--- INFORMATION SUPPLIED ---
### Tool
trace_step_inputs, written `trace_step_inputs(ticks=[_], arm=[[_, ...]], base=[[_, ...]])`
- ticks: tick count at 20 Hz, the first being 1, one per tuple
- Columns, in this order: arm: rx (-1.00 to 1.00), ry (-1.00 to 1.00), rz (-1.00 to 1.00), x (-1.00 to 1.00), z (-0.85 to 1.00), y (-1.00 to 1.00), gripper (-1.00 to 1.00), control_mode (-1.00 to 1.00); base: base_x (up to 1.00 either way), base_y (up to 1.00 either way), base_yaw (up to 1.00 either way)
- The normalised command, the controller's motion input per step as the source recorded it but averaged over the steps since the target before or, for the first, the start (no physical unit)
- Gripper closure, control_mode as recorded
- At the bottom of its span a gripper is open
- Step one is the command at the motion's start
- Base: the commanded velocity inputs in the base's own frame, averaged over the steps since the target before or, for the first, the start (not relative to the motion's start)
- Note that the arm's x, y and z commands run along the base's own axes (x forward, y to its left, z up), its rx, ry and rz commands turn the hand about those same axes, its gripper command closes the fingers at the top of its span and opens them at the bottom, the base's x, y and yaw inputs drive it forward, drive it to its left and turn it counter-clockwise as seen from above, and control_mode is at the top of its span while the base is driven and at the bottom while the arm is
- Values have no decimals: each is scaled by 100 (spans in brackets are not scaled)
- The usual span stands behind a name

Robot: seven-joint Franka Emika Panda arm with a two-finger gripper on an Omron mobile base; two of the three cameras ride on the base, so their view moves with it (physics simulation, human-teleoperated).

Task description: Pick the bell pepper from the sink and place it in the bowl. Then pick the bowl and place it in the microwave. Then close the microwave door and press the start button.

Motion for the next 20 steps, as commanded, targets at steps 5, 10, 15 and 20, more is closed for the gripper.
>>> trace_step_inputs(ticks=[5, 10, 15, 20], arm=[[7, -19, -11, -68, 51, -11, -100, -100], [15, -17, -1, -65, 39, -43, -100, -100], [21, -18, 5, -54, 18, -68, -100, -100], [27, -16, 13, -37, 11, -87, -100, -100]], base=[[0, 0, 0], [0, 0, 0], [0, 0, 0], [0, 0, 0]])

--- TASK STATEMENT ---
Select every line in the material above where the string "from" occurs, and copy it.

--- OUTPUT OF THE TASK ---
- Note that the arm's x, y and z commands run along the base's own axes (x forward, y to its left, z up), its rx, ry and rz commands turn the hand about those same axes, its gripper command closes the fingers at the top of its span and opens them at the bottom, the base's x, y and yaw inputs drive it forward, drive it to its left and turn it counter-clockwise as seen from above, and control_mode is at the top of its span while the base is driven and at the bottom while the arm is
Task description: Pick the bell pepper from the sink and place it in the bowl. Then pick the bowl and place it in the microwave. Then close the microwave door and press the start button.

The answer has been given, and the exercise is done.